When dawn breaks, the world stirs. But for many women journalists, the darkness continues. Because the threats they face are no longer only physical. They are digital and intimate and they are magnified by technology. On this 2 November, the Centre for Human Rights, Faculty of Law, University of Pretoria stands in solidarity with all women journalists, especially those whose voices are threatened by gender-based violence (GBV) facilitated or amplified through AI and recommits to ensuring that impunity no longer shields the abusers.
Since 2006, over 1,700 journalists have been killed worldwide in the line of duty. UNESCO’s Observatory of Killed Journalists warns that 85% of those killings remain unresolved. That’s nearly nine out of every ten. This year, this grim statistic must be read alongside newer dangers including among others, online doxxing, deepfakes, non-consensual intimate images and digitally orchestrated threats. The law has not caught up, and often, the abusers hide behind anonymity, algorithmic complexity or weak definitions of harm.
One distressing, deeply human example of this broader trend is the case of Agather Atuhaire, a Ugandan journalist, lawyer, and human rights activist. In May 2025, Atuhaire travelled to Dar es Salaam, Tanzania, with Kenyan activist Boniface Mwangi to observe the trial of Tundu Lissu, an opposition figure. They were arrested, held incommunicado, and subjected to brutal mistreatment. According to multiple reports, Atuhaire was blindfolded, stripped down to her underwear, beaten, sexually assaulted, injected with unknown substances, and left so weak she could barely walk. She was later dumped at the Uganda-Tanzania border in a state of physical and psychological distress.

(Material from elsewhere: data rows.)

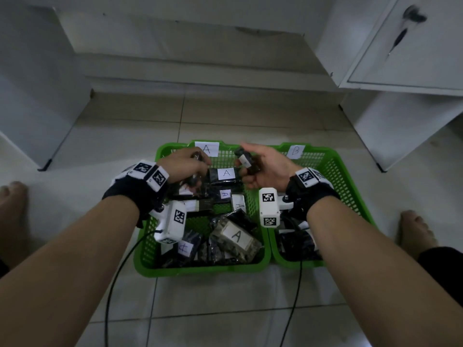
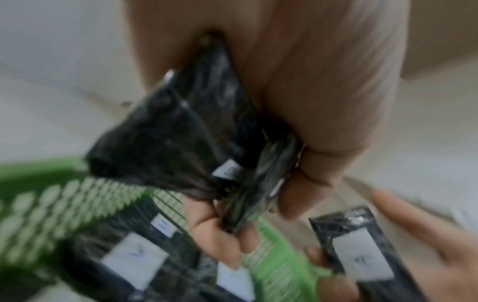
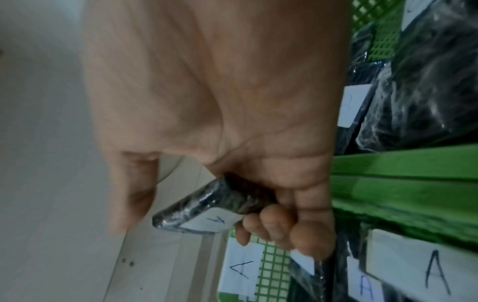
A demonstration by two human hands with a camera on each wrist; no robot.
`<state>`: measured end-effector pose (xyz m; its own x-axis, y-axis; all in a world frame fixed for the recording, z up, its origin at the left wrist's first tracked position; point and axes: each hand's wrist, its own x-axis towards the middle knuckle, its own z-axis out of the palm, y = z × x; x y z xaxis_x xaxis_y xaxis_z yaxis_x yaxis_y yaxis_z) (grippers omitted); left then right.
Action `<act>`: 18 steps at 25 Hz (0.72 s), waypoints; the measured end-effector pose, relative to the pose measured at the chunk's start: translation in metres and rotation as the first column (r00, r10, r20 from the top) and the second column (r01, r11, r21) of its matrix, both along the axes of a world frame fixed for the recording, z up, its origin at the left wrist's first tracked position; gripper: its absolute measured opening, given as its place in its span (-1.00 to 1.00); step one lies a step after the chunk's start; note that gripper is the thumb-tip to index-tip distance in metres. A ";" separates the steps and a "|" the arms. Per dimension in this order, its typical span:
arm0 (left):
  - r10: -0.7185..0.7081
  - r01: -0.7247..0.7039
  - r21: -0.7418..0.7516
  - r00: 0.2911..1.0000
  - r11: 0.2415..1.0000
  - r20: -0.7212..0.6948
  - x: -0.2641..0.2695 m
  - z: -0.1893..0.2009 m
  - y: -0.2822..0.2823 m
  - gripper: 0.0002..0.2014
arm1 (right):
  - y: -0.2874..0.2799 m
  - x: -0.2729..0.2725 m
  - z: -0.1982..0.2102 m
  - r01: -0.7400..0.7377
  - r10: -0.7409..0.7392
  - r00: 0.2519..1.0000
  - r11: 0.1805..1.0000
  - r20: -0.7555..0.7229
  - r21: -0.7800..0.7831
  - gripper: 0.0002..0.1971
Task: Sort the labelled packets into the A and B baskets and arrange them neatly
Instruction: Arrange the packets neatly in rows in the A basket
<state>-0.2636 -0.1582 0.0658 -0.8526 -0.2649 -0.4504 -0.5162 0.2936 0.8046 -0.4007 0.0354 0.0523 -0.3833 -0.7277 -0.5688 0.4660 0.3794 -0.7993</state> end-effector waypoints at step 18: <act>-0.241 0.293 -0.198 0.938 0.935 0.249 0.010 -0.038 0.015 -0.62 | -0.010 0.009 -0.007 0.156 -0.143 0.967 0.987 -0.210 0.048 -0.75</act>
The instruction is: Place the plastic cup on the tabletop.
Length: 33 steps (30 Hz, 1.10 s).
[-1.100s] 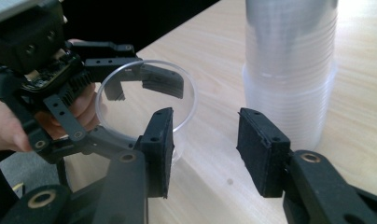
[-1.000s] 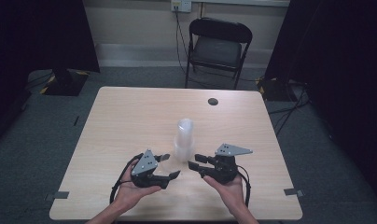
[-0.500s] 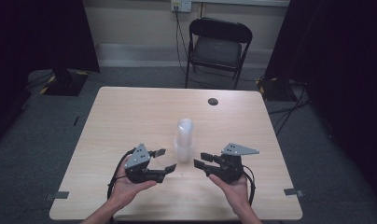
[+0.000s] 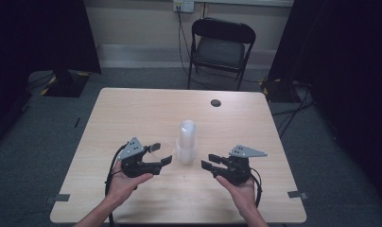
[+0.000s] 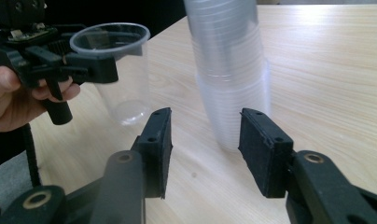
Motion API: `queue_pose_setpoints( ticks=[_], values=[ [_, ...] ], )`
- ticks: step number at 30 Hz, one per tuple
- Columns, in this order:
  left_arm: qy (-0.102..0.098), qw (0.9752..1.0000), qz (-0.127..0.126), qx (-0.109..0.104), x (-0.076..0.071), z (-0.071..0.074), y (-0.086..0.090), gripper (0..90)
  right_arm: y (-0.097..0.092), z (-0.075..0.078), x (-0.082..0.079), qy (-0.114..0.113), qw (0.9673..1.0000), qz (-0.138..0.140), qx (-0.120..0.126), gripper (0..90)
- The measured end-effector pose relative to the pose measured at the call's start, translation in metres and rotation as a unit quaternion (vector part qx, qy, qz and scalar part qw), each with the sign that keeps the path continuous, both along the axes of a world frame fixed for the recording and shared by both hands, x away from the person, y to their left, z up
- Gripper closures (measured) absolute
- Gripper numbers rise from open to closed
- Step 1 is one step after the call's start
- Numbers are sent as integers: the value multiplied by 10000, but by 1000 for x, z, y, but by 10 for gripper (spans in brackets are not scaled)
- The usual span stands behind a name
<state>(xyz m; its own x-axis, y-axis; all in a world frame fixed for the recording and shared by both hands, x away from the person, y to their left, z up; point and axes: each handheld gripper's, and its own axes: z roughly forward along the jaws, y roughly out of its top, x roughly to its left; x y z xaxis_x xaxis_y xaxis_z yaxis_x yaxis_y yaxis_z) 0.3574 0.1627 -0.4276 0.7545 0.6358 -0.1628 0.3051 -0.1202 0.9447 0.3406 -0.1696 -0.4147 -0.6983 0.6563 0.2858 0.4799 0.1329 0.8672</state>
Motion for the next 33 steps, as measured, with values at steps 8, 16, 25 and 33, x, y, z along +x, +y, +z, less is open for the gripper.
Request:
queue_pose_setpoints(
  ticks=[8,16,25,33],
  values=[
    [8,9993,373,-45,10,0,9,298,-8,-4,4,108,9998,-134,64,534],
    [-108,9976,690,-28,19,4,18,292,-11,-6,3,124,9998,-178,25,534],
    [-94,9964,837,29,44,6,29,289,-9,-7,6,140,9998,-167,-6,534],
    [-146,9920,1256,4,66,-1,33,292,-5,-8,4,139,9998,-145,-66,533]
  ],
)
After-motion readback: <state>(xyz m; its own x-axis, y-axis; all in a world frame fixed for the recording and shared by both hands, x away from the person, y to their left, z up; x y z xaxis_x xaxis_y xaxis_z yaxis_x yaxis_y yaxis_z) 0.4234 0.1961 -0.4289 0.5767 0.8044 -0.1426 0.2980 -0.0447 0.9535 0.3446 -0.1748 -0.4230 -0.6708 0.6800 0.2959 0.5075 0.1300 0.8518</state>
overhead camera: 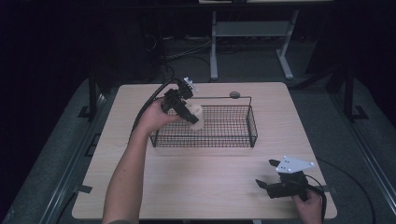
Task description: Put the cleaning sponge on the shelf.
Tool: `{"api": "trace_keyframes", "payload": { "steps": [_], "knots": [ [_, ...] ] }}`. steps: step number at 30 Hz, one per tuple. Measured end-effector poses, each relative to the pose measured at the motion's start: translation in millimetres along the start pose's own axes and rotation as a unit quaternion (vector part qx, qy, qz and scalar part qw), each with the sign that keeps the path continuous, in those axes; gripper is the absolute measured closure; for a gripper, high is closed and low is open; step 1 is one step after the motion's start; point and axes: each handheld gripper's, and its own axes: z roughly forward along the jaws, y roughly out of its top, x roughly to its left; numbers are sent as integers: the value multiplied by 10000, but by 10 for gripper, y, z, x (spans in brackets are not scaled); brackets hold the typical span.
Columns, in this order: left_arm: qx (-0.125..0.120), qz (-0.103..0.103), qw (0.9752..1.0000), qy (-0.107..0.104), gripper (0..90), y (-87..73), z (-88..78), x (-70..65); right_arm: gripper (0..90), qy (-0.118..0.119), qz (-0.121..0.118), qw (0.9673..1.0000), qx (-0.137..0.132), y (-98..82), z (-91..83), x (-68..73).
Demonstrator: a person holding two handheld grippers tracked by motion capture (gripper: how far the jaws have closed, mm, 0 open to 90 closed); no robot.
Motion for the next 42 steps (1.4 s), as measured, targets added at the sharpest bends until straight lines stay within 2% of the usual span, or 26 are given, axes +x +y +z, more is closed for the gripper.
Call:
{"api": "trace_keyframes", "payload": {
  "steps": [13,18,28,32,37,42],
  "knots": [
    [184,-94,9998,34,270,19,198,83,135,6,22,10000,-18,-8,-11,-13],
    [163,-227,9996,-4,270,14,271,104,135,14,40,10000,-20,-9,-9,-12],
    [226,-319,9992,10,270,-1,356,162,135,4,52,10000,-7,-9,-19,-14],
    [175,-395,9991,-15,270,-39,399,185,135,6,32,10000,-16,-9,-18,-16],
    [305,-531,9981,-50,270,-107,476,226,135,15,67,10000,-16,-8,-22,-14],
    [378,-568,9977,-48,268,-137,534,244,135,12,58,10000,-22,-8,-20,-16]
  ]
}}
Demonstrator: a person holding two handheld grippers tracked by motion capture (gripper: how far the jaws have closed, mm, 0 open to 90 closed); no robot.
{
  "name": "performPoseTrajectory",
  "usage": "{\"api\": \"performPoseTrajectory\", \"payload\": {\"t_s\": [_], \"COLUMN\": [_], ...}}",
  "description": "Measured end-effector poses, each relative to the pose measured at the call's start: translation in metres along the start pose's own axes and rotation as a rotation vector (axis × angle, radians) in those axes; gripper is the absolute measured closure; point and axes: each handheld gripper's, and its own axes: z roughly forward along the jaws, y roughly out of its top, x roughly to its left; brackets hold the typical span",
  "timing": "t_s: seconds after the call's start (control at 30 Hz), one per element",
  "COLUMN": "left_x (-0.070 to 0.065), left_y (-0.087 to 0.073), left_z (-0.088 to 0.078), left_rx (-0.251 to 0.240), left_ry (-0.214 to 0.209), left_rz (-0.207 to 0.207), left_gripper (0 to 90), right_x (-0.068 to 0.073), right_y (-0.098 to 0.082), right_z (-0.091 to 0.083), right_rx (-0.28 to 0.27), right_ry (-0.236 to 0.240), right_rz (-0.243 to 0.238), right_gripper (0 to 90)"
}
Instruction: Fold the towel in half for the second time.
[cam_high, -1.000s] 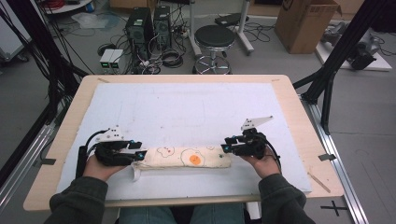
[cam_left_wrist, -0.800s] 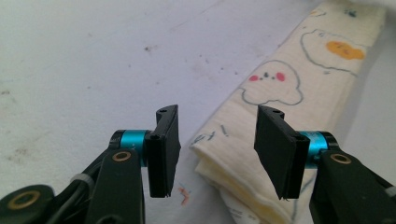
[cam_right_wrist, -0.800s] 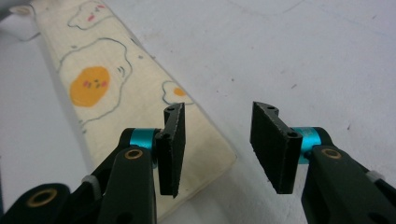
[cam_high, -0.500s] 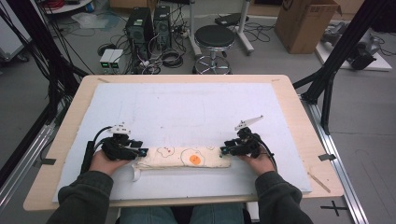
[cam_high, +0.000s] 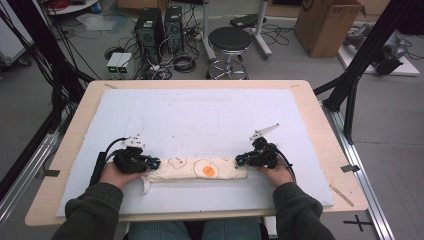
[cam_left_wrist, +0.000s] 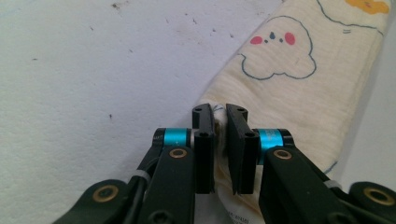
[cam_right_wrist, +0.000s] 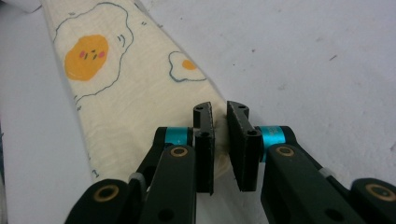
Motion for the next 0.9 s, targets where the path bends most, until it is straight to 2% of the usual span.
{"api": "performPoseTrajectory", "payload": {"t_s": [0.1,0.37,0.63,0.9], "left_x": [-0.001,-0.004,-0.003,0.009], "left_y": [0.001,0.005,0.011,0.016], "left_z": [-0.002,-0.008,-0.010,-0.004], "left_rx": [-0.013,-0.067,-0.088,-0.118], "left_ry": [0.015,0.051,0.073,0.119], "left_rz": [0.014,0.021,0.032,-0.013], "left_gripper": [83.4,83.9,84.0,83.9], "right_x": [0.002,0.006,0.003,-0.007], "right_y": [0.001,0.009,0.016,0.030], "right_z": [-0.003,-0.013,-0.019,-0.018], "right_rx": [-0.009,-0.025,-0.038,-0.043], "right_ry": [-0.009,-0.040,-0.067,-0.094], "right_rz": [-0.009,-0.035,-0.045,-0.034], "right_gripper": [82.5,82.7,82.6,82.6]}}
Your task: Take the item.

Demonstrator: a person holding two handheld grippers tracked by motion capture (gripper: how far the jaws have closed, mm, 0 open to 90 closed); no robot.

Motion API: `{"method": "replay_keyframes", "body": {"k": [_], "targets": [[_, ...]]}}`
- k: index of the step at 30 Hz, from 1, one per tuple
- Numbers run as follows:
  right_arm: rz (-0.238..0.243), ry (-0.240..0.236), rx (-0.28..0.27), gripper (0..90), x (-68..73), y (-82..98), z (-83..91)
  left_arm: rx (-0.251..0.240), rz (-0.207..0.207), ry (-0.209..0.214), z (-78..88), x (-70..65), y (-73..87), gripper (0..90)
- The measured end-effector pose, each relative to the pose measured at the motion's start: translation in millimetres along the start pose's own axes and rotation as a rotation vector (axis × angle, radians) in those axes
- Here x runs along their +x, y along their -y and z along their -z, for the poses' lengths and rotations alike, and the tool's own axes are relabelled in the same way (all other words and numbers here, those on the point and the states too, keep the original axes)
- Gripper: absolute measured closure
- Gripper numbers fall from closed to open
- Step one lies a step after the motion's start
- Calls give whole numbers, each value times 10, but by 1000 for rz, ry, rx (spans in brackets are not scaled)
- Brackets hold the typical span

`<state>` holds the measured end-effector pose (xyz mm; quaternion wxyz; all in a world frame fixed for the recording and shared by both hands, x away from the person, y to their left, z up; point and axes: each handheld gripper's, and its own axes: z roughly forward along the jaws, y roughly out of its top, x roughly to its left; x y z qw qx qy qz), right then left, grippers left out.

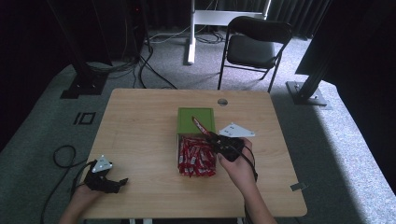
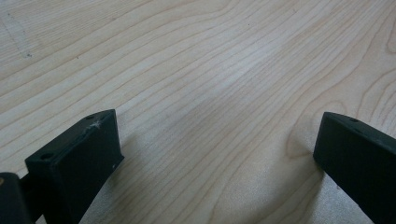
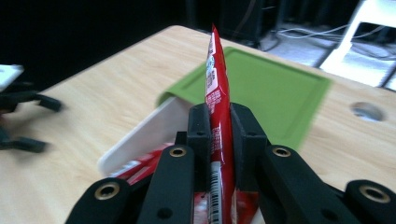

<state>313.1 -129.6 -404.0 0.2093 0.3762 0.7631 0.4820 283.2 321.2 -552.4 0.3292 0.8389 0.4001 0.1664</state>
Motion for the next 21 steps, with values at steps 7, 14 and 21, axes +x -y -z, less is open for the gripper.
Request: {"method": "replay_keyframes", "body": {"k": [7, 14, 21], "targets": [[-50, 89, -35, 796, -198, 23, -9, 0, -1, 0, 0, 1, 0, 16], [-119, 203, -90, 794, -408, 123, -34, 0, -1, -1, 0, 1, 0, 16], [-176, 268, -87, 791, -569, 274, -122, 0, 0, 0, 0, 0, 0, 16]]}}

Her story is not unique, but it is especially jarring. It illustrates how violence against women journalists today takes both corporeal and digital forms. Corporeal through physical torture and sexual violence and digital through dehumanisation, silencing, threats, and through the ominous potential for technology to magnify humiliation or evidence destruction. It also shows how legal and state systems can fail to protect those at the intersection of journalism and gender.
International law is unambiguous. Article 19 of both the Universal Declaration of Human Rights and the International Covenant on Civil and Political Rights guarantees freedom of expression, including for journalists. States are required not only to refrain from unlawful interference, but also to take positive steps to protect journalists from physical and digital violence, and to ensure accountability for those who commit such violations. The African Charter on Human and Peoples’ Rights likewise enshrines protection of expression and dignity, and at the regional level, the African Commission has provided detailed implementation guidance through instruments such as the Model Law on Access to Information for Africa, which offers a legislative blueprint for domestic legal reform and institutional safeguards. The Model Law gives practical effect to these protections by setting standards for proactive disclosure, oversight, and remedies where access to information is restricted. Building on this normative framework, the UN Plan of Action on the Safety of Journalists and the Issue of Impunity calls for stronger legal, policy, investigative, and technological safeguards.
Despite the enormity of the problem, there are glimpses of hope. In Morocco, legal reforms in 2024 strengthened professional rights for journalists and improved legal protections, while the country climbed 15 places in the Reporters Without Borders Press Freedom Index. In Kenya, media associations and civil society are increasingly organizing digital safety training, advocacy, and gender-responsive codes of conduct. These are not perfect solutions, but they demonstrate that progress, however fragile, can be built and scaled.
We must act with urgency and courage:
- States need to update laws so that AI-facilitated harm, including deepfakes, non-consensual image sharing and online harassment with gendered content is explicitly prohibited and prosecuted.
- Technology platforms must be accountable. Content moderation must be timely, gender-sensitive, transparent, and victims must have safe, accessible channels for redress.
- Survivors must be supported both in seeking justice and in recovering physically, mentally and emotionally. Their courageous willingness to speak out reveals both the scale of harm and the strength of resilience.
- Civil society, media institutions, lawyers and regional human rights bodies must demand accountability by amplifying survivors’ stories and pushing for enforcement at local, national, regional and international levels.
To Agather Atuhaire and to all women journalists struggling under digital and physical threats, we hear you. Your voice matters. The scars, seen and unseen, are part of a larger story of resistance. Ending impunity is not symbolic. It is essential. We call on all stakeholders, including governments, civil society, tech companies and international institutions to ensure that no more women journalists endure what Agather and so many others have suffered without justice.
On this 2nd day of November 2025, let us recommit not just to remembering those silenced, but to defending those who still speak and ensuring that impunity ends in courtrooms and in algorithms.